**WHAT YOU NEED TO DO**
Read the data below. Every line holding the string "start" must be copied.
DATA BLOCK: Begin
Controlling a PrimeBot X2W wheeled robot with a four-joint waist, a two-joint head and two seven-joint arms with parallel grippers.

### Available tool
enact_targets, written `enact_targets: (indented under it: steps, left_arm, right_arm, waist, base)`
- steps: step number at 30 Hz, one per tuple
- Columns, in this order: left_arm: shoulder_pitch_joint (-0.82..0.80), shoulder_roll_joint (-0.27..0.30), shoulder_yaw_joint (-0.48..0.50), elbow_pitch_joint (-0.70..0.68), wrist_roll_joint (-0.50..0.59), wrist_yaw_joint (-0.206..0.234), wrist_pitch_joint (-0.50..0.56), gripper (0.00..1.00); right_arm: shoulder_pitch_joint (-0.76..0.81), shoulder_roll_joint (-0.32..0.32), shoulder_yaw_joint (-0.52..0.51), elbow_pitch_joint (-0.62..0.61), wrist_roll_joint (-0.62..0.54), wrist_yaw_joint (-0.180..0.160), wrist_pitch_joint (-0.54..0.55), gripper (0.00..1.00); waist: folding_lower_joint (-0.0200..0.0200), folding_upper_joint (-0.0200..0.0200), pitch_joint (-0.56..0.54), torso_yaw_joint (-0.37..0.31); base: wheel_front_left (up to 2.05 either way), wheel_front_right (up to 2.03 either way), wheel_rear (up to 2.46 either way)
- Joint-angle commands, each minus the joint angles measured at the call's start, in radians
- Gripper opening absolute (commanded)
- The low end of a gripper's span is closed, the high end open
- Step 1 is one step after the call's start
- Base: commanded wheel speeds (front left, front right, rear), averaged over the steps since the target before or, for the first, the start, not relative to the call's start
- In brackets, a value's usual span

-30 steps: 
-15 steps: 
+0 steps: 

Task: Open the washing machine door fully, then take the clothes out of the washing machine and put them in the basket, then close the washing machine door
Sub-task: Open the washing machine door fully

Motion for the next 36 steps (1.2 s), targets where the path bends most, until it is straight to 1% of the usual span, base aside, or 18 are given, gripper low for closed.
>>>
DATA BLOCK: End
**SOLUTION FOR THIS PROBLEM**
- Joint-angle commands, each minus the joint angles measured at the call's start, in radians
- Step 1 is one step after the call's start
- Base: commanded wheel speeds (front left, front right, rear), averaged over the steps since the target before or, for the first, the start, not relative to the call's start

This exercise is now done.